3. Plaintiff also claims she was fired because of sex stereotyping, which violates the civil rights laws. While the Court of Appeals agrees that a plaintiff can win "by demonstrating that an employer acted against her because of a conscious belief that, on account of her sex, she was more likely to have engaged in sexual misconduct," plaintiff cannot win her Section 1983 claim on this basis because "Naumovski must . . . establish not only that Defendants’ sex stereotyping biases played some role in the decision to terminate her, but that this stereotyping was a 'but‐for' cause of that decision." The court says plaintiff cannot satisfy this heightened burden of proof because Norris's "single woman" comment was a stray remark and plaintiff cannot prove that the articulated reason for her termination -- "performance reasons" -- was false or inadequate, as plaintiff admits that Scholl told her that some players complained they were not treated fairly, and plaintiff does not dispute defendants' claim that she had performance issues toward the end of her employment.
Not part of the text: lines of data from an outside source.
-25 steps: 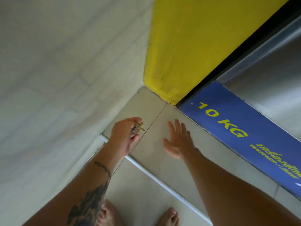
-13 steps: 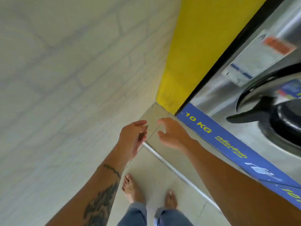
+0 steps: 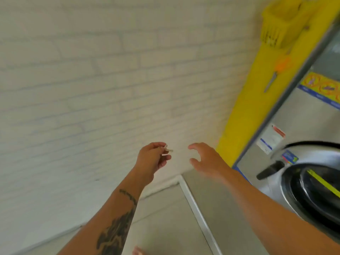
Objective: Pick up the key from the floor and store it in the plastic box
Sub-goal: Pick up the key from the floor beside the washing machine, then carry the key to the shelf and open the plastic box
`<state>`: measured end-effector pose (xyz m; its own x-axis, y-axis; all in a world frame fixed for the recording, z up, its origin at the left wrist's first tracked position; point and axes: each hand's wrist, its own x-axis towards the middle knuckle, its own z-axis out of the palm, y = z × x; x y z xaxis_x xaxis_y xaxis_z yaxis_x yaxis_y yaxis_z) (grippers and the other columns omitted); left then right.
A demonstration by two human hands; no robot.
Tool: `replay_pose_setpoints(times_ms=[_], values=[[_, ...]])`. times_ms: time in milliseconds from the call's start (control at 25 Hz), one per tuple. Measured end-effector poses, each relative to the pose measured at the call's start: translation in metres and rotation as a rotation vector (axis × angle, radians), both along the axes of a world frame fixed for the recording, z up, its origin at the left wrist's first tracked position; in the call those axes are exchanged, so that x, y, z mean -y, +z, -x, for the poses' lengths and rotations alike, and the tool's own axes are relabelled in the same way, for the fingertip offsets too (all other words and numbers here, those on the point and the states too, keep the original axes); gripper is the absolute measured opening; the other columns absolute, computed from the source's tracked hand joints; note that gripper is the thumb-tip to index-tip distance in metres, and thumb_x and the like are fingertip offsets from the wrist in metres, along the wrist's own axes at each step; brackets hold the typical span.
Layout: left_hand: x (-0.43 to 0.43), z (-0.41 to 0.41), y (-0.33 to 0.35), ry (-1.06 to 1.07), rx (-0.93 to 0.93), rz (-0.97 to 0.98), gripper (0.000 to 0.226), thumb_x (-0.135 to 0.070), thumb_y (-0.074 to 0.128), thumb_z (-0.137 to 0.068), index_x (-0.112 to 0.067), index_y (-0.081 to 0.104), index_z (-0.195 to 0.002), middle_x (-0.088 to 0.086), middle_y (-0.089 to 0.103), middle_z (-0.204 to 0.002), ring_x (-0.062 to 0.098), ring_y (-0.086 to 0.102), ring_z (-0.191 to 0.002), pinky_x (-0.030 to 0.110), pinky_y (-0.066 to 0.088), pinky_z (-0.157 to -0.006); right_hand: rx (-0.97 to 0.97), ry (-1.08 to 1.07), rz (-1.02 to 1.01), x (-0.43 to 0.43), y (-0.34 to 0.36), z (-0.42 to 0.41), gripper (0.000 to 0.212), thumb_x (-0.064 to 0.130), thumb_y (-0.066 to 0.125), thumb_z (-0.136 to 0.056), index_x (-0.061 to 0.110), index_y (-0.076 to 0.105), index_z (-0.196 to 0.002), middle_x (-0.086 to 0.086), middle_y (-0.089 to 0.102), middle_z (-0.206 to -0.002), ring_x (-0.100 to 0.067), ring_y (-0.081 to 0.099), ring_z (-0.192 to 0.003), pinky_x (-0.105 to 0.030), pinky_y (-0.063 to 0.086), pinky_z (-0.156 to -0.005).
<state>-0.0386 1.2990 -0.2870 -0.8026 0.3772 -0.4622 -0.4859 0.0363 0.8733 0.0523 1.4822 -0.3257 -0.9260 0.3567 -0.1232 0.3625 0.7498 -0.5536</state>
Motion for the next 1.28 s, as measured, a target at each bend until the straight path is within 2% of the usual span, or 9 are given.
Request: replay_pose_setpoints(times_ms=[160,400,560,720,920,1280], values=[[0.119,-0.018,0.045,0.167,-0.115,0.029,0.019,-0.002,0.050,-0.094,-0.009,0.068,-0.097,0.013,0.067,-0.089,0.018,0.057,-0.059,0.026,0.041,-0.053,-0.075,0.198,-0.002,0.095,0.047,0.012,0.043,0.027,0.057,-0.095,0.028,0.053,-0.138,0.005,0.050,-0.145,-0.019,0.050,-0.132,-0.037,0.041,-0.109],[0.349,-0.065,0.077,0.516,-0.161,0.051,0.021,0.000,0.050,-0.093,-0.009,0.069,-0.096,0.012,0.068,-0.091,0.019,0.058,-0.063,0.029,0.044,-0.058,-0.171,0.540,0.022,0.319,0.089,0.029,0.042,0.028,0.056,-0.096,0.028,0.053,-0.138,0.007,0.051,-0.146,-0.017,0.051,-0.131,-0.036,0.044,-0.106],[0.503,-0.102,0.078,0.661,-0.164,0.082,0.021,-0.001,0.050,-0.092,-0.011,0.069,-0.098,0.011,0.071,-0.092,0.020,0.066,-0.069,0.028,0.050,-0.062,-0.188,0.672,0.042,0.474,0.096,0.024,0.042,0.029,0.056,-0.095,0.029,0.053,-0.138,0.007,0.052,-0.145,-0.017,0.052,-0.129,-0.039,0.045,-0.105],[0.649,-0.137,0.082,0.757,-0.188,0.101,0.020,-0.001,0.051,-0.093,-0.011,0.068,-0.096,0.013,0.069,-0.092,0.019,0.063,-0.067,0.027,0.047,-0.058,-0.203,0.784,0.044,0.627,0.106,0.012,0.042,0.028,0.057,-0.095,0.027,0.054,-0.137,0.004,0.053,-0.143,-0.019,0.054,-0.126,-0.040,0.046,-0.104],[0.787,-0.172,0.098,0.911,-0.188,0.130,0.020,-0.002,0.052,-0.093,-0.011,0.067,-0.101,0.010,0.068,-0.089,0.016,0.062,-0.066,0.027,0.046,-0.061,-0.210,0.947,0.063,0.785,0.119,0.015,0.042,0.027,0.057,-0.095,0.026,0.054,-0.137,0.006,0.054,-0.142,-0.017,0.053,-0.125,-0.037,0.045,-0.103],[1.031,-0.178,0.101,1.238,-0.204,0.220,0.025,-0.001,0.048,-0.091,-0.015,0.066,-0.101,0.009,0.069,-0.085,0.013,0.062,-0.057,0.024,0.047,-0.052,-0.167,1.282,0.162,1.076,0.097,0.044,0.040,0.022,0.060,-0.092,0.024,0.058,-0.132,-0.001,0.058,-0.134,-0.017,0.056,-0.115,-0.036,0.047,-0.100]])
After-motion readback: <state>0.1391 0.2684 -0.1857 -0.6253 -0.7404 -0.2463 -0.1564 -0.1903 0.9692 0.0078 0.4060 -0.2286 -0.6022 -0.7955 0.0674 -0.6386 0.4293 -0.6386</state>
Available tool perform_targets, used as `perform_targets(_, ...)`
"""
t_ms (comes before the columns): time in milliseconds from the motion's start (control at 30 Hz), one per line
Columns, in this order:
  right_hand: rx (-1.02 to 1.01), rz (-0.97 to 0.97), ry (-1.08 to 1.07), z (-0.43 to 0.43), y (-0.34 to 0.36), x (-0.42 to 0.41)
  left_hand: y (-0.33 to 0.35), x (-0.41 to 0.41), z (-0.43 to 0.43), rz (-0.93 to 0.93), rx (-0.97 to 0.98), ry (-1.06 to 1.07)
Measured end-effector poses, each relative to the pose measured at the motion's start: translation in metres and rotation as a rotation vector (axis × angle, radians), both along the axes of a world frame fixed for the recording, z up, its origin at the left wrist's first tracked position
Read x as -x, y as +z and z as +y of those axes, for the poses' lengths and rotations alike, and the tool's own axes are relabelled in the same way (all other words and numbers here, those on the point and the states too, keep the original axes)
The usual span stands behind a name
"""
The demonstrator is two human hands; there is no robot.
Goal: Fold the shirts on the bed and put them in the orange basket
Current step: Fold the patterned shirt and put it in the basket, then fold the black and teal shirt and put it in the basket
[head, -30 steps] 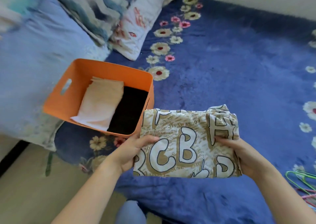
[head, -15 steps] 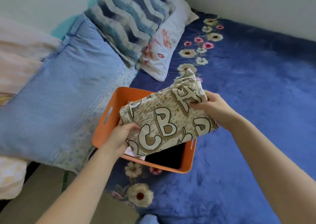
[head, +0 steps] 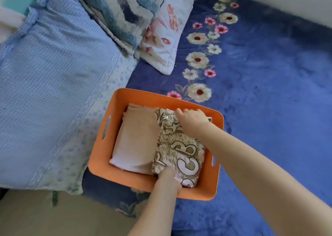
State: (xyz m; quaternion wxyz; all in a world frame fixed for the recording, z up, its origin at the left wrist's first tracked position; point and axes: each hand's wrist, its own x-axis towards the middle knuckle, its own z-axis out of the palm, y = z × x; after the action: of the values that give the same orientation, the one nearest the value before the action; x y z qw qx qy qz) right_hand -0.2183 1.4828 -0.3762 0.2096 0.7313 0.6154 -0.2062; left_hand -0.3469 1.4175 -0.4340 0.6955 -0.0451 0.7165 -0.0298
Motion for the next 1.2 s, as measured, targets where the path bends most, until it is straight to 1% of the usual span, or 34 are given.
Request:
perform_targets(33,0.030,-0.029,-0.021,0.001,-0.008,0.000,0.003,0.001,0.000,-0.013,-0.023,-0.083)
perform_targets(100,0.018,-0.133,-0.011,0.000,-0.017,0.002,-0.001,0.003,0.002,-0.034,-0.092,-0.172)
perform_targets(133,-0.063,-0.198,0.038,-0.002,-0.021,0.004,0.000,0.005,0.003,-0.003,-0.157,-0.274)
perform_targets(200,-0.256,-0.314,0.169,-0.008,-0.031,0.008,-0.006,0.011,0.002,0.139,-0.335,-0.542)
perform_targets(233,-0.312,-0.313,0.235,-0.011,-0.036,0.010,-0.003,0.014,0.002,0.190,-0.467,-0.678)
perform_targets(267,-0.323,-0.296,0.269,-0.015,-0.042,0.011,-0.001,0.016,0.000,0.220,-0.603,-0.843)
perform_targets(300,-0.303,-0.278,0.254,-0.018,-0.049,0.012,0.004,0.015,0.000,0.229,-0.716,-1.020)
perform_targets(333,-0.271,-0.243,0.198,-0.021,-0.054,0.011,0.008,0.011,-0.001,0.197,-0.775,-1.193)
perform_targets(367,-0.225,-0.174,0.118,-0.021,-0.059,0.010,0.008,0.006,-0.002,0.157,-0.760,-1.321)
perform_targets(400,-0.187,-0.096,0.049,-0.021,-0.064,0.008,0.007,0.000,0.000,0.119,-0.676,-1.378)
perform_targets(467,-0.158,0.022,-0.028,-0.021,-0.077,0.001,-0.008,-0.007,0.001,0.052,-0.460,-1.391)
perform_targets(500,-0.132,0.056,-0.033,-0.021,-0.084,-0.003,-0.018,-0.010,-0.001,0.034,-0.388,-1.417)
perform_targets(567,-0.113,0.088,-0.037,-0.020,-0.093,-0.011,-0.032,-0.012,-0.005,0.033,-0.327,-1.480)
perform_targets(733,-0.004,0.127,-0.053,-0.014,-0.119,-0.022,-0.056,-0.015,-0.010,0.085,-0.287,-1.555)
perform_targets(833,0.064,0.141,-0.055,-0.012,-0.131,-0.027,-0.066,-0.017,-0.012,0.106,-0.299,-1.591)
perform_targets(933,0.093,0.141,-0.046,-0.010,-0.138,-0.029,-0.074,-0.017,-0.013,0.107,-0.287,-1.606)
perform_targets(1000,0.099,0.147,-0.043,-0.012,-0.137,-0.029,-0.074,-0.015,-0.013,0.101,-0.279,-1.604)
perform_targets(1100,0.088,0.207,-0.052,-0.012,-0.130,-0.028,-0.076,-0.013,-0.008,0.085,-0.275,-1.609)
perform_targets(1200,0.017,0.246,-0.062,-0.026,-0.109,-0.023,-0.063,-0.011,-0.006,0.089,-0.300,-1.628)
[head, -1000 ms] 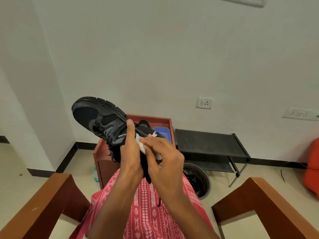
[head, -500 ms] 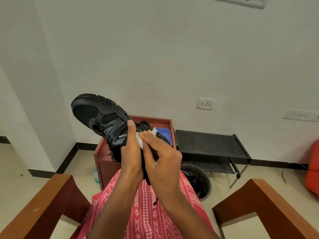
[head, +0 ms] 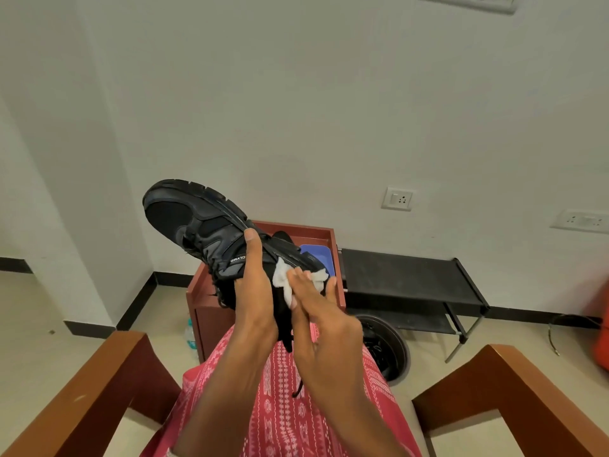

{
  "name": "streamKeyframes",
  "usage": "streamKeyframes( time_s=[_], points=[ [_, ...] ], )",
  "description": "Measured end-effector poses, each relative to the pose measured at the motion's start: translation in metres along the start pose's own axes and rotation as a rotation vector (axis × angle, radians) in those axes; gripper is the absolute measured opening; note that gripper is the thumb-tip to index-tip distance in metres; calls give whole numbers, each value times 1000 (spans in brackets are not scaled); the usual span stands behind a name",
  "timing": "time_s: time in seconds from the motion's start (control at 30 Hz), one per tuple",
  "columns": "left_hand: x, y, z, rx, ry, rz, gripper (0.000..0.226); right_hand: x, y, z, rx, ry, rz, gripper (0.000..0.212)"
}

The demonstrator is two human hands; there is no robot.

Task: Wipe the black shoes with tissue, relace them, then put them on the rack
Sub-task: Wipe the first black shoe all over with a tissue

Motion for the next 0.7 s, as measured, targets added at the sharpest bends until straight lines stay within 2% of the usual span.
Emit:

4. Can plaintiff win her claim on the basis that she was discriminated based on her sexual orientation? The Second Circuit did hold in February 2018 that sexual orientation discrimination is a form of gender discrimination in Title VII. That's the Zarda case (now pending in the Supreme Court). But, to prevail under Section 1983, the plaintiff must show the defendant violated "clearly established law," which means there must have been a Second Circuit case already on point prior to the adverse action. That's another distinction between Section 1983 and Title VII, which does not require the plaintiff to prove the defendant violated established legal principles. While Zarda interpreted Title VII, it did not interpret Section 1983. What is clearly established under Title VII is not necessarily clearly established under Section 1983. The court reasons:

even if it were reasonable for the District Court to interpret Zarda as establishing a sexual orientation discrimination claim under the Constitution, the conduct at issue in this case predated the issuance of the Zarda decision. Prior to Zarda, our Court had expressly declined to recognize sexual orientation discrimination claims under Title VII, much less the Constitution. Thus, if anything, the “clearly established law” at the time Defendants terminated Naumovski’s employment was that sexual orientation discrimination was not a subset of sex discrimination.